§ **Assignment**
Whenever a line below includes the string "unit", show it.

===== Given data

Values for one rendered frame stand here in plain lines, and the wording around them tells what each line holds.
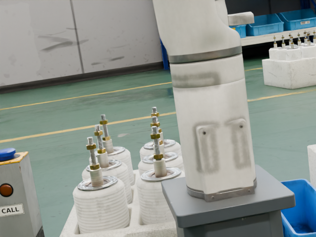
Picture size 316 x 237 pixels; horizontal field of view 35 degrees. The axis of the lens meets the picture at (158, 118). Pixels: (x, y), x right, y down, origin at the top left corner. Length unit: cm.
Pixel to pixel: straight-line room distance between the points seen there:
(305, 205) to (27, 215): 64
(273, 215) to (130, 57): 556
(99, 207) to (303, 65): 258
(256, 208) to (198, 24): 23
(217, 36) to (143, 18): 557
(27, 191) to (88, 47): 519
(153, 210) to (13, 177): 27
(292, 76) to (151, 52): 311
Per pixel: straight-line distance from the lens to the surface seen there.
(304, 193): 124
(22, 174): 97
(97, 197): 90
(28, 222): 99
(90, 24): 612
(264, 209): 62
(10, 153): 98
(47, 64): 616
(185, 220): 60
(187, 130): 62
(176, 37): 60
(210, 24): 58
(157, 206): 90
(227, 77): 60
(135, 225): 91
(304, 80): 336
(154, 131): 90
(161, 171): 91
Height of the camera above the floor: 52
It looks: 10 degrees down
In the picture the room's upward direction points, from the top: 8 degrees counter-clockwise
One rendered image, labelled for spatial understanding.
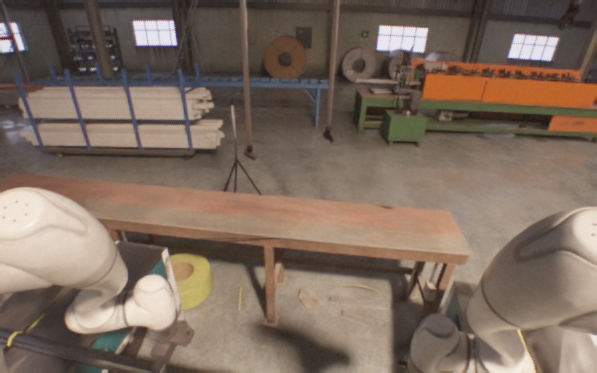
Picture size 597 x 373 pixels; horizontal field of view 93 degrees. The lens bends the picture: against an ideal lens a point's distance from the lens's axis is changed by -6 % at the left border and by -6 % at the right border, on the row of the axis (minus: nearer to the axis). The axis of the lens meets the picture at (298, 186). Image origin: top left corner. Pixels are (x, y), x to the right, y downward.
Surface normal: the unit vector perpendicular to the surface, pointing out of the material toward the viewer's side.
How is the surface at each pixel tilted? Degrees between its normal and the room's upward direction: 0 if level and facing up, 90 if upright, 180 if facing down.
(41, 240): 92
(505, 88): 90
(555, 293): 101
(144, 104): 90
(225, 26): 90
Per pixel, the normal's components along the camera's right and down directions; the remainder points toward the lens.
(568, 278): -0.82, 0.27
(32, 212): 0.24, -0.53
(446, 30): -0.01, 0.48
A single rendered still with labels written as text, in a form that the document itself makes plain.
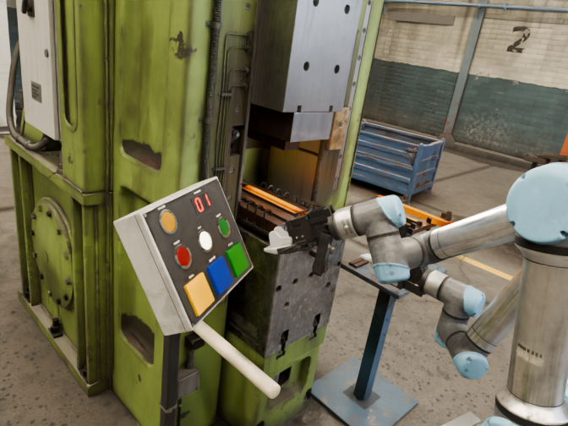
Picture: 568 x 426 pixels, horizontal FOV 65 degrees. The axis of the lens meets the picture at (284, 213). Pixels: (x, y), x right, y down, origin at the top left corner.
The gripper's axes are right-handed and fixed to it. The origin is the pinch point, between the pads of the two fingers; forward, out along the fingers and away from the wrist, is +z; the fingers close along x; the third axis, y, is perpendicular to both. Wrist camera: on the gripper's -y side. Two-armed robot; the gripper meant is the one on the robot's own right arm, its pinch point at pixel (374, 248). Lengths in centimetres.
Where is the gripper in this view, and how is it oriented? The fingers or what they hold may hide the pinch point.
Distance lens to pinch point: 144.1
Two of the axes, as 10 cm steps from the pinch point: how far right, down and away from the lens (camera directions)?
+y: -1.3, 9.2, 3.6
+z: -7.0, -3.4, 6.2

==========

§ **Expected answer**
Picture size 316 x 237 pixels; horizontal field of view 35 degrees. The axis of the lens meets the picture at (158, 118). Pixels: (x, y), x right, y down, origin at the top left corner. Length unit: cm.
Surface normal: the unit vector perpendicular to the surface, pointing out of the material toward the viewer's side.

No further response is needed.